Now I am not telling us (nor did I instruct the students over at Tech) to pull a McCandless and drop out and run away, but I hope that at this Lenten time we can pause and remember that Jesus did in fact fast in the wilderness for 40 days, that Jesus was tested by the devil, that Jesus did turn down Satan’s seductive offers to attain the worldly power that He was surely entitled to and capable of.

Moreover, whatever approach we take to Lent, I hope that we will take it seriously and sincerely, understand that as disciples of Jesus we are called to seek Him and follow Him and worship Him but also to imitate him.

This last week among my Christian friends online and in my reading and research, I have witnessed a lot of discussion and debate about the true meaning of Lent.
Some people ignore the annual observation and liturgical practice as too Catholic, even going so far as to demonize Lent as pagan. Others take on some small discipline or daily act of modest ascetic denial, but wish to do this so quietly and unassumingly so that nobody notices.

By now this year, we’ve all heard the jokes about the Pope giving up his job for Lent. Or the smart-aleck types giving up their New Year’s resolutions for Lent or just simply giving up Lent for Lent. Quite seriously though, provocative philosophers like Peter Rollins and others challenge us to give up God or religion for Lent, implying that we’ve made such cartoonish idolatrous caricatures of our God and religion that the main thing keeping us from God and religion are, well, you guessed it, God and religion.
Then there are the people who warn us not to give up anything for Lent lest we be perceived as turning God into our self-help life coach who will help us quit smoking and lose 20 pounds. The real hard-core compassionate Mother Theresas among us implore that we take something on for Lent like serving the poor or ending all war or abolishing the prison industrial complex.

Just as we don’t be like the Christmas and Easter Christians who worship politely just twice a year, we certainly wouldn’t want to be only Advent and Lent followers either, just adding several weeks at the top of either season.

All said, the seasons of the church year are incredibly important at the same time they are likely just as “pagan” as the critics of the liturgical year claim. All said, we probably don’t need an excuse to live a better life, yet in all honesty, we need every excuse and all the help we can muster to do just that. Let us seek each and every opportunity to love God with all our devotion and love God’s family with all our desire.
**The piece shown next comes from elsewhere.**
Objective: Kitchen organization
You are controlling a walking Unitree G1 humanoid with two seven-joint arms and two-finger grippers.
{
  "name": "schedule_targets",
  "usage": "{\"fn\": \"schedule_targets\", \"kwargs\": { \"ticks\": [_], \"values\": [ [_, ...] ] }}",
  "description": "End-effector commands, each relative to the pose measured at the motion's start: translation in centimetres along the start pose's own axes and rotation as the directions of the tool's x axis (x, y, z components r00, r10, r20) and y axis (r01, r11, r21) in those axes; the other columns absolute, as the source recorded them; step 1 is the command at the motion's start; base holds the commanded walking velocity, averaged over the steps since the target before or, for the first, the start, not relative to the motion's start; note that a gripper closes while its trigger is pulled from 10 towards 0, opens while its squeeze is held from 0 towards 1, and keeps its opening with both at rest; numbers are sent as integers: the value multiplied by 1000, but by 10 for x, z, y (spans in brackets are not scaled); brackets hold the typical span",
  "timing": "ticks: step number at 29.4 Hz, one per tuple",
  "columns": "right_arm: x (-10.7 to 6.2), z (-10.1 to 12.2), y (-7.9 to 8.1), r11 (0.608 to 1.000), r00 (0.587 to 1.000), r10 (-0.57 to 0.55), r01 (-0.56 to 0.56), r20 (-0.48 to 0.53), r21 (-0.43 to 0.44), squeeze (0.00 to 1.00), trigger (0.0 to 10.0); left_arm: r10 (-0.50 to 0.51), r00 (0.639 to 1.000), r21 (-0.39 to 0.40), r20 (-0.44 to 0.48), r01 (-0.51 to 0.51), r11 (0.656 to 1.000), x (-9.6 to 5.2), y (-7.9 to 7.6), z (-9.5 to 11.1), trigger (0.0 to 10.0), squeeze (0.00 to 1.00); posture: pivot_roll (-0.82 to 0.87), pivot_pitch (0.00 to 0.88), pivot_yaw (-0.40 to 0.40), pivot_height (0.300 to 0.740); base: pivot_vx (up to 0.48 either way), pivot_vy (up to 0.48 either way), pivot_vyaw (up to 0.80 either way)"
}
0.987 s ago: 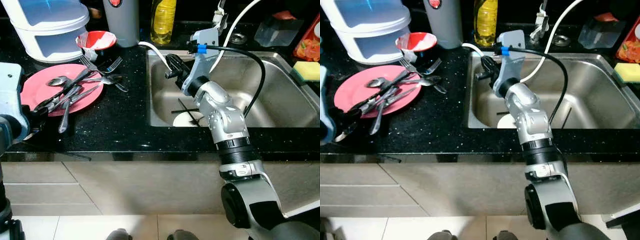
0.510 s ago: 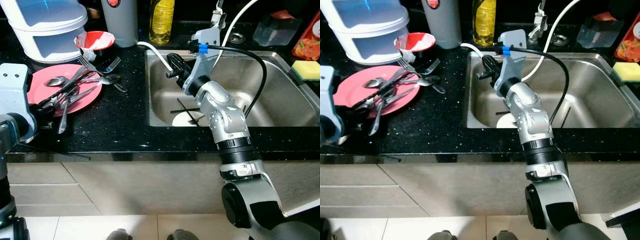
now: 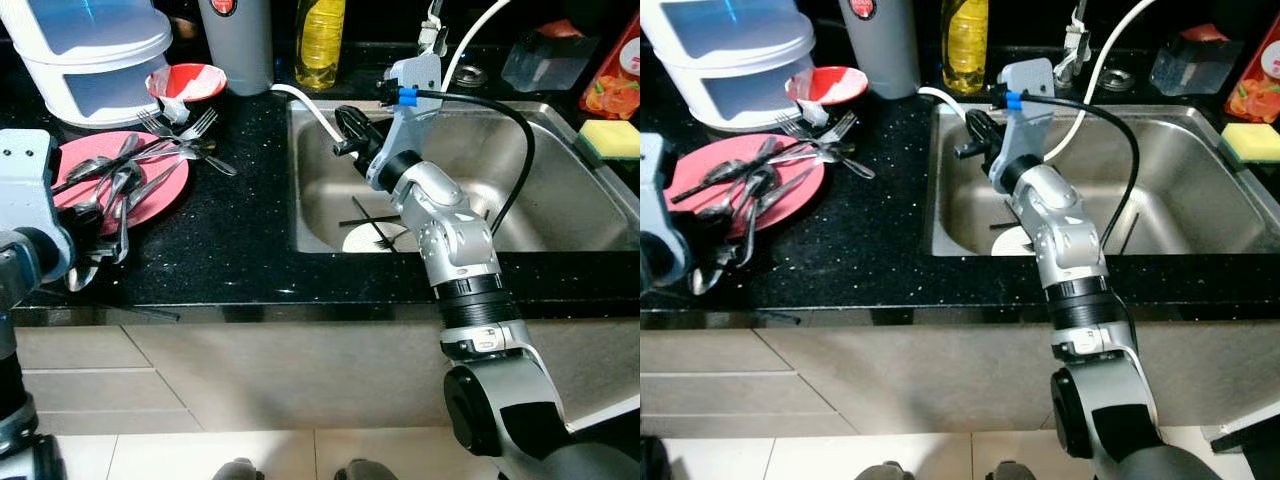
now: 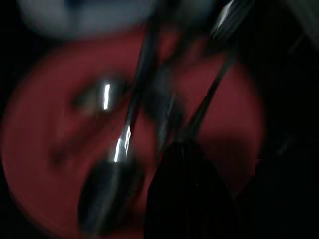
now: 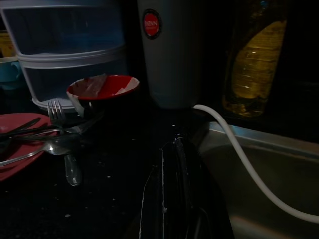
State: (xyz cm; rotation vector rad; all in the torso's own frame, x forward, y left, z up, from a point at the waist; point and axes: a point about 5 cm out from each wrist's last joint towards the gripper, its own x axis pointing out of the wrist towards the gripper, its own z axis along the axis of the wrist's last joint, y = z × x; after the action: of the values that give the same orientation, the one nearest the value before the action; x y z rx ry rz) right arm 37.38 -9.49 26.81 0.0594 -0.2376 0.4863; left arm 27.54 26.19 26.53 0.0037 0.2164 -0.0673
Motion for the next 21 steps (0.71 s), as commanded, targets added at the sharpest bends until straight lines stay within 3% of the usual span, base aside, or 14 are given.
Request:
{"fn": "schedule_targets", "kwargs": {
  "ticks": [1, 4, 10, 13, 14, 17, 18, 21],
  "values": [
    [1, 1, 1, 1000, 1000, 1, -1, 6, -6, 0, 10000, -35, 992, 31, 120, 32, 999, -6, -7, 18, 10000, 0, 164, 36, -15, 740, 0, 0, 0],
    [1, 1, 1, 1000, 1000, -2, 2, 8, -4, 0, 10000, -117, 967, 74, 224, 103, 992, -9, -23, 39, 10000, 0, 162, 35, -12, 740, 0, 0, 0],
    [1, 2, 0, 1000, 1000, -7, 7, 14, -4, 0, 10000, -186, 945, 101, 269, 165, 981, -5, -42, 54, 10000, 0, 155, 31, -7, 740, 0, 0, 0],
    [-1, 4, -2, 1000, 1000, -18, 18, 23, -8, 0, 10000, -99, 984, 109, 150, 83, 991, 5, -32, 40, 10000, 0, 146, 30, 3, 740, 0, 0, 0],
    [-1, 4, -2, 1000, 1000, -18, 18, 23, -8, 0, 10000, -99, 984, 109, 150, 83, 991, 5, -32, 40, 10000, 0, 146, 30, 3, 740, 0, 0, 0],
    [-5, 3, -7, 999, 999, -38, 38, 18, -14, 0, 10000, 65, 998, 78, 12, -65, 995, 11, -8, 14, 10000, 0, 139, 32, 12, 740, 0, 0, 0],
    [-6, 2, -8, 999, 999, -42, 42, 16, -14, 0, 10000, 111, 993, 58, -30, -109, 992, 12, 0, 6, 10000, 1000, 139, 32, 12, 740, 0, 0, 0],
    [-6, 1, -7, 999, 999, -43, 43, 13, -11, 0, 10000, 152, 985, 31, -79, -150, 988, 11, 6, -5, 10000, 1000, 142, 35, 12, 740, 0, 0, 0]
  ]
}}
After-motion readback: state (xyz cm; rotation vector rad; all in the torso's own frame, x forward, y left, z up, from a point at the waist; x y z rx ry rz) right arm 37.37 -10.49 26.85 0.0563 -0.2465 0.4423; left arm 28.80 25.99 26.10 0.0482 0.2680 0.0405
For me personally, I prefer a vision quest. Granted, with the phase I went through in my 20s and 30s, I took an awfully long time to grow up, but the flashes of white light I saw along the way ultimately turned me away from many false prophets and pretend messiahs and turned my heart on the true Light of Jesus. For me, any change of pace is welcome; the intensification of experience is part of what life is all about; I once sought that through varieties of abundance; today, to seek that in disciplines of abstinence seems just right. If I am honest, I want to follow Jesus into the wild. I want to see God in nature and take the tests that life has set out for me. I want the vision, but I don’t always want to pay the ticket price to see the light.

Frankly, we’re repentant for our sins but often not repentant enough. Moreover, we’re grateful for God’s love and grace but often not grateful enough. If Lent will make us more repentant and grateful, how is this not a good thing? In fact, we do a lot to serve the poor, create peace, and restore creation, but to look around the world, we know we’re not doing enough. If Lent inspires us to do more, how is this not a good thing? This is not to say that we can “lent our way” into God’s mercy and grace any more than we can earn our way; this is no Lenten Olympics reality-show to see who can engage in more and better self-denial. The love is already here in God. Lent is only one more opportunity to live like we accept it & to extend that love like we mean it.